Hanging out here and observing the way the sushi chefs interact with their customers — and the way customers greet each other at the sushi bar — it's apparent that there's a loyal crowd of regulars. From the big, glossy red daruma (round, papier-mâché dolls that symbolize good luck) on the counter to the long list of specials written on an illuminated board, the atmosphere is both convivial and timeless.

I advise that you pay close attention to what's written on that board — the stuff that's not on the regular menu is seasonal, get-it-while-you-can seafood like iwashi (beautiful, fresh sardines laid out in neat silver stripes over a ball of rice — an impressive, rare find at any sushi place in Phoenix), Hama Hama oysters from Washington (big, briny bivalves served on the half-shell with ponzu sauce, scallions, and lemon wedges), and pricey, prized toro, the fatty cuts of bluefin tuna belly that practically melt on your tongue like butter.

One night's specials list included an incredible hamachi kama (yellowtail collar), grilled until the exterior was almost crisp and lightly smoky. I poked my chopsticks into plump edges near the fins and pulled away luscious chunks of succulent meat that I dipped into a small bowl of ponzu. The fattiness of the fish, combined with that salty, citrus-y sauce, was so addicting that I picked those bones clean with the help of an equally ravenous friend.

To complement that simple but luxurious dish, I ordered one of my favorite Japanese appetizers, goma-ae, a salad of chilled, blanched spinach kissed with light sesame dressing. I could probably eat an entire bowl of this, so a dainty restaurant portion was sort of a tease. Why don't more restaurants serve it? If they did, I'm confident that more people would gladly eat their spinach.
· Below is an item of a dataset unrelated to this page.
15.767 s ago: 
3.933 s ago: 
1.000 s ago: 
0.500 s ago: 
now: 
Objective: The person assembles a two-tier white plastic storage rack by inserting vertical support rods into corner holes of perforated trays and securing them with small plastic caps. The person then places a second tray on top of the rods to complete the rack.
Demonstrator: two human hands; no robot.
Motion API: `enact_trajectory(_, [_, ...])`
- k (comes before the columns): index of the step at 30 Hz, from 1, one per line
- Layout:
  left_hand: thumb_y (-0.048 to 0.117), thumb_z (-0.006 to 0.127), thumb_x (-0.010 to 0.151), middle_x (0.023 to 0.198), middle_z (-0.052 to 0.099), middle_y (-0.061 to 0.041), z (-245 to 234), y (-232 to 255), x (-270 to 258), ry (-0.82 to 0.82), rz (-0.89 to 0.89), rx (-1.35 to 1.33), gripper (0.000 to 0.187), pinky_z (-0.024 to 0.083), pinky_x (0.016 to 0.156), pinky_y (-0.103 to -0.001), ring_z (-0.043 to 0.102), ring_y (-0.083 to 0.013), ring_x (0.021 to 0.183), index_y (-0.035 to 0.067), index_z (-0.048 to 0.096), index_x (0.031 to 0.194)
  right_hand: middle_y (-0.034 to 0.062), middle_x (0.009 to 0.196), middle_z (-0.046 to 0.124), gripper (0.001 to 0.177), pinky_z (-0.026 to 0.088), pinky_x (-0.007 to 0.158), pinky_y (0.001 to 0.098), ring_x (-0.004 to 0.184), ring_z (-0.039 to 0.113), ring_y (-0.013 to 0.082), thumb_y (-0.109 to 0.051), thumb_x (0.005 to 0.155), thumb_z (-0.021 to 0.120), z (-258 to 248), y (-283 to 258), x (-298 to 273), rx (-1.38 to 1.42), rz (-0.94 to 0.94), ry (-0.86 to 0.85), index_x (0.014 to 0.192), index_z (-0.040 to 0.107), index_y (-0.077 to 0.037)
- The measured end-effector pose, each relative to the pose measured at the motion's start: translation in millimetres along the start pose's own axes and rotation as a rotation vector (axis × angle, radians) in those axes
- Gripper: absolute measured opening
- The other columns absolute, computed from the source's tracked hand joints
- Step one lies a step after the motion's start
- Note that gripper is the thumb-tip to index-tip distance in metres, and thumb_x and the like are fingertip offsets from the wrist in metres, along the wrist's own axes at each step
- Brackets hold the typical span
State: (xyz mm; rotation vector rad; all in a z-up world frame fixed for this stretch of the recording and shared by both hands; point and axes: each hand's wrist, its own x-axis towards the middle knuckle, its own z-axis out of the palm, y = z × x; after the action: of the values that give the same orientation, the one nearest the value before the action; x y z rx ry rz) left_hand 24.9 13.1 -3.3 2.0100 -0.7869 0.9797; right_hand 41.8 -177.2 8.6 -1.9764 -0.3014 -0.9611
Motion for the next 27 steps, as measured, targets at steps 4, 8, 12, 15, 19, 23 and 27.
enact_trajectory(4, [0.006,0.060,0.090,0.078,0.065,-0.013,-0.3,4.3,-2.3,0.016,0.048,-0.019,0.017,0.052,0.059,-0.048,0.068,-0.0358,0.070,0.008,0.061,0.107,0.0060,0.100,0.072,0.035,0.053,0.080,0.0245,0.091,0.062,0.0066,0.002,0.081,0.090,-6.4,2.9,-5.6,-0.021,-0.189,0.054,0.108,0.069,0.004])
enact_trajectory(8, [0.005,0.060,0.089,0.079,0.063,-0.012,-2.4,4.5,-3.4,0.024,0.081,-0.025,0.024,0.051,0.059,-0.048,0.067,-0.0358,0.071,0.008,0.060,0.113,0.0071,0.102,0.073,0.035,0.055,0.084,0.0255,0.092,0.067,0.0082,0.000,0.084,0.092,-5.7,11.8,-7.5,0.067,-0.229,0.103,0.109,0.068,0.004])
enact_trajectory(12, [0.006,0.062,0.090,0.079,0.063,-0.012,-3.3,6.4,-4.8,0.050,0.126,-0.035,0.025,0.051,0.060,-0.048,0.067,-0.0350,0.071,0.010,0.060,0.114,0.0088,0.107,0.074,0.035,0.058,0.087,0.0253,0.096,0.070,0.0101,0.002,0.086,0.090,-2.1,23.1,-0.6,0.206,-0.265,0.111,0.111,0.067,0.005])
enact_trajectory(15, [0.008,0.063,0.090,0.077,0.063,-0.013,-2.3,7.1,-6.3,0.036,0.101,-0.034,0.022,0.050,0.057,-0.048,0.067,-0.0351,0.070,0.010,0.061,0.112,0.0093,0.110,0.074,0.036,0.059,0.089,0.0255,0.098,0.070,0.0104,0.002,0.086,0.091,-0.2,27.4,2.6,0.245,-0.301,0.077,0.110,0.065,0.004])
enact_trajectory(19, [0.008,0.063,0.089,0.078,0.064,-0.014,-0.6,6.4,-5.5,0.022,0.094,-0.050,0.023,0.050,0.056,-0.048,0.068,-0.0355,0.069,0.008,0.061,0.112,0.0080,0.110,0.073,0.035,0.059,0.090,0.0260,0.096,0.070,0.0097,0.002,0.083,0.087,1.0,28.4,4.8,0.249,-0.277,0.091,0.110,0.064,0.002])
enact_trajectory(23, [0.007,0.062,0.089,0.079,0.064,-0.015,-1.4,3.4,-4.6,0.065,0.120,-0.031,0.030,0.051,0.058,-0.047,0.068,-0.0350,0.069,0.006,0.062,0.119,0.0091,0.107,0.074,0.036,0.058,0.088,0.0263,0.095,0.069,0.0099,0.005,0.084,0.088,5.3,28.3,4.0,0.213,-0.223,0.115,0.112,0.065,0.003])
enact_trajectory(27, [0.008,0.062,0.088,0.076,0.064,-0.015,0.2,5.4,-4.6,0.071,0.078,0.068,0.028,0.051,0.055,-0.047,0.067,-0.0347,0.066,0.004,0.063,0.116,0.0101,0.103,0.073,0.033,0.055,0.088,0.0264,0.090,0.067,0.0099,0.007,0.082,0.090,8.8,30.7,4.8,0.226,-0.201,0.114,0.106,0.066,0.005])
When the long, agonizing denouement of summer was weighing on me, a cold glass of nigorizake (slightly sweet unfiltered sake) with a dish of hiyayakko (chilled chunks of tofu dressed up with scallions, grated ginger, and translucent shavings of savory dried bonito) was so refreshing. I drizzled a little soy sauce on the latter and appreciated how the toppings transformed ordinary, bland soybean curd into a tasty delicacy.

Sushi at Hiro was impeccable, starting with the perfect rice. Sure, the quality of the fish is paramount, but good rice is the foundation. Compact balls of rice topped with mild striped bass were brightened with just a dab of salsa (a unusual choice that somehow worked), while aji nigiri (Spanish mackerel) were drizzled with ponzu and crowned with a pinch of scallions.

When I was younger, I wasn't a fan of saba (mackerel) until I discovered that such a rich, oily specimen doesn't have to be overwhelmingly fishy or briny. Nowadays, I crave it when it's done right, and I will certainly be craving more of what I had at Hiro. It was lighter and more tender than just about any mackerel I've had in Phoenix.

Likewise, I'll eat uni (sea urchin) only if I truly trust the sushi chef. I'd feel confident ordering anything off the menu at this place, and the uni was as good as it gets — two rice balls wrapped with crisp seaweed and brimming with pale, peach-colored flesh that disappeared into cool, creamy, ocean-y sweetness in my mouth.

At lunchtime, I ventured into more of the cooked dishes, which were served in such generous portions that I had to suck down a lot of caffeinated soda to ward off a mid-afternoon slump. Wired, I sank my teeth into juicy, deep-fried pork cutlet and scrambled egg atop a bowl of steaming white rice (katsudon), and gorged on delectable broiled eel laid out over rice inside a pretty lacquered box. The sticky-sweet glaze and delicate texture of the eel was probably the closest thing that seafood comes to candy.